# Railway Age interview with VIA's CEO



## afigg (Jan 19, 2015)

Railway Age has an interesting interview with the CEO of VIA, Yves Desjardins-Siciliano: VIA Rail's ambitious new CEO. He has some big ideas about the direction of VIA that should be of interest. Excerpt:



> So why are VIA's unfailingly courteous on-board crews and station staff suddenly so chuffed about the future of their trackless railway? The answer is in the convincing futurism of VIA's new CEO, Yves Desjardins-Siciliano. The lawyer-turned-railroader dismisses questions about what's next in the way of service cuts, and instead, looks ahead to building a brand new, intercity network in Central Canada—while restoring some long abandoned regional services in the East and West.


----------



## Swadian Hardcore (Jan 19, 2015)

I like VIA's new CEO and his vision. Too bad the article makes mistakes regarding "heavyweight steel cars" and lack of passenger service to Winnipeg. I think the "heavyweight steel cars" means the old HEP2 cars purchased from the US and rebuilt to serve on the Corridor. Winnipeg, ofc, has the Canadian and the Hudson Bay.

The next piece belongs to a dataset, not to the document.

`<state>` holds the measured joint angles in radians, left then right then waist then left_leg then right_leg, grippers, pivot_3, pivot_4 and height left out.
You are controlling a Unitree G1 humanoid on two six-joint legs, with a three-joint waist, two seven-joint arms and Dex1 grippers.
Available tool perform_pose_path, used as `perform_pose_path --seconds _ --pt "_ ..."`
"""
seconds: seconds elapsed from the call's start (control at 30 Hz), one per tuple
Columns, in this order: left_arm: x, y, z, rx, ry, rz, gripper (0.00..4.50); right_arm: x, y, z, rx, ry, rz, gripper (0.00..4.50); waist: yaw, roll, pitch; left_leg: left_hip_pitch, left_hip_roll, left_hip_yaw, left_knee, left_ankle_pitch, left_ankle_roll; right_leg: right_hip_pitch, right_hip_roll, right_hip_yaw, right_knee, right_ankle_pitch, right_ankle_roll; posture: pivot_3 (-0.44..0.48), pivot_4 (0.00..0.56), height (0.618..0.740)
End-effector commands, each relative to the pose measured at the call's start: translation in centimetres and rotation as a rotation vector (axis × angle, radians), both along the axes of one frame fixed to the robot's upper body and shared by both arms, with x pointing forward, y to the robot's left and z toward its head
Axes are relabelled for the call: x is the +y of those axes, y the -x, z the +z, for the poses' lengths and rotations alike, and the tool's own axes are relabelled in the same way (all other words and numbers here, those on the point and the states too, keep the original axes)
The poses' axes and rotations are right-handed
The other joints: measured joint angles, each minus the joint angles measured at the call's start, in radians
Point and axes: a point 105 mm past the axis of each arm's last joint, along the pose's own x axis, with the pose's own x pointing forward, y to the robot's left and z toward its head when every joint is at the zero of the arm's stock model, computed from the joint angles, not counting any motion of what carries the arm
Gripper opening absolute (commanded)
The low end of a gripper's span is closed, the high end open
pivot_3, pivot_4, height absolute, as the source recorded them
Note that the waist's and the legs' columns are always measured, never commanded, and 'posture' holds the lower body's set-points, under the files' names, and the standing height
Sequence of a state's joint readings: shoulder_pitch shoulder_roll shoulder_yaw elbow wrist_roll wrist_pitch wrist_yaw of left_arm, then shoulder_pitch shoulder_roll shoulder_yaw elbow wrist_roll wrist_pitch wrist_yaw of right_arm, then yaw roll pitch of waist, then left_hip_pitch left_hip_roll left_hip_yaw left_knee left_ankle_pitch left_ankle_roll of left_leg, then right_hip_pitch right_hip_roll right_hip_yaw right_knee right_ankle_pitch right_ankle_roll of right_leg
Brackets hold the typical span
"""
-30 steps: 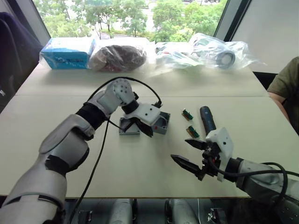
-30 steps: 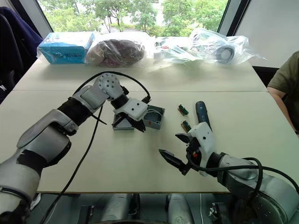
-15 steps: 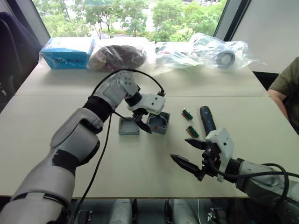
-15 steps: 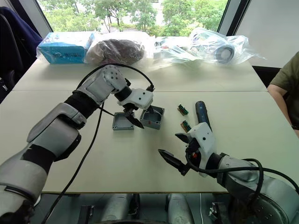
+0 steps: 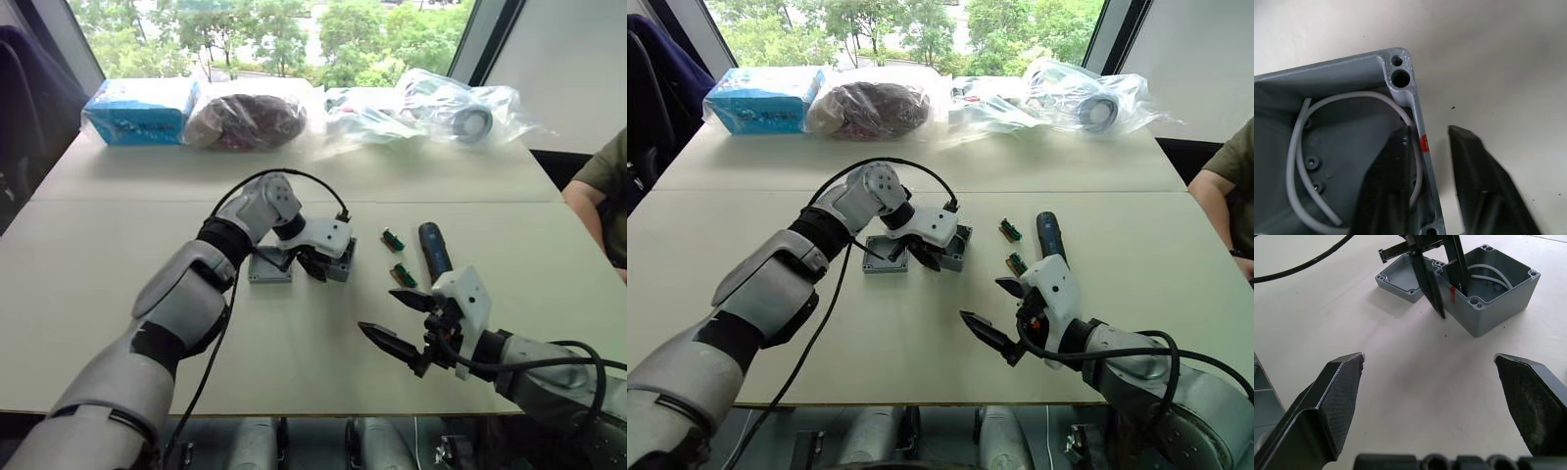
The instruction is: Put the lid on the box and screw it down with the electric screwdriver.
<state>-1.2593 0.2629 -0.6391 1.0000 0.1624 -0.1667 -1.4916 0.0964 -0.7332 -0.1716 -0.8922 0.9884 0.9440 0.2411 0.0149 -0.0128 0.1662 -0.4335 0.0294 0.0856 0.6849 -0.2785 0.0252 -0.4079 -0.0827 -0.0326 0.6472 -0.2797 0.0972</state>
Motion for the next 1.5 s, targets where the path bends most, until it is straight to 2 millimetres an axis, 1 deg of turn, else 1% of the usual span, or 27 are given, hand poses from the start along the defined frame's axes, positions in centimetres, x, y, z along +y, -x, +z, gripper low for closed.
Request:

I noted that along with the absence of "high-speed", the article also has no mention of Western Canada or the Skeena.


----------



## Bob Dylan (Jan 19, 2015)

Sounds like a smart, politically connected ,progressive guy that likes passenger rail! Just what Amtrak needs for their next CEO when Joe Boardman gets canned and goes off to make Big Bucks as a " Consultant"!


----------



## Anderson (Jan 20, 2015)

Until now I'd only heard the line about the federal government having "done enough" (which seemed out of touch with the needs for public support), but in the context he's speaking there's something that makes a lot of sense insofar as there's room to solicit significant provincial support. His vision does seem competent (and I suspect it is not exclusive of some speed improvements, just nothing earth-shattering), and I think he's dealing with the fact that there's a good chance that the PM for the next few years is either going to be hostile (Harper) or potentially horridly ineffective (Trudeau). I think it is also plausible that he could solicit support in BC for some added service (for example, running something additional between Edmonton or Winnipeg and Vancouver in the winter).

I think his focus does speak to the failure of the federal government in Canada to really get its act together on passenger rail for a long, long time. VIA was arguably in a better position than Amtrak, relatively speaking, in terms of its network and equipment when it was formed back in the 1970s...but it has managed to fare much worse over the years. Some of this is down to the thin population, but a lot of it is down to Canada's politics being a bit of a mess at times.


----------



## Guest (Jan 20, 2015)

Anderson said:


> I think his focus does speak to the failure of the federal government in Canada to really get its act together on passenger rail for a long, long time.


Depends on how one looks at it.

Canada is both a constitutional monarchy and parliamentary democracy, yet the provinces yield a great deal more power than states do in the United States. http://www.mapleleafweb.com/features/federalism-canada-basic-framework-and-operation#canadian

And then there is the whole crown corporation matter... http://thecanadianencyclopedia.com/en/article/crown-corporation/

So while the federal government does have control over trade between provinces and the Canadian Supreme court has ruled in favor of federal control in transportation, be careful not to view VIA in the context of American history.

For example, the US had a little war between 1861 and 1865 which, in theory at least, settled where the balance of power lay in the US between the federal government and the states. Canada has been a lot slower to break away from the UK, and this too has impacted government. Its kind of like comparing apples and oranges.


----------



## Swadian Hardcore (Jan 24, 2015)

Indeed, Canada never had a War of Independence!

Canada's extraordinarily low population density in most of the country does pose a problem. Canada has much less population density than Russia and the population of the entire country is on-par with Greater Tokyo. Of course there are dense areas like the Corridor, but that means everywhere else is even less dense than average.

I don't know if he can pull it off, but I hope VIA's new CEO can boost ridership of existing routes, especially in the winter and especially the Skeena, then try and introduce daily service on the Canadian. Yeah, it's hard with their government, but it's not impossible!


----------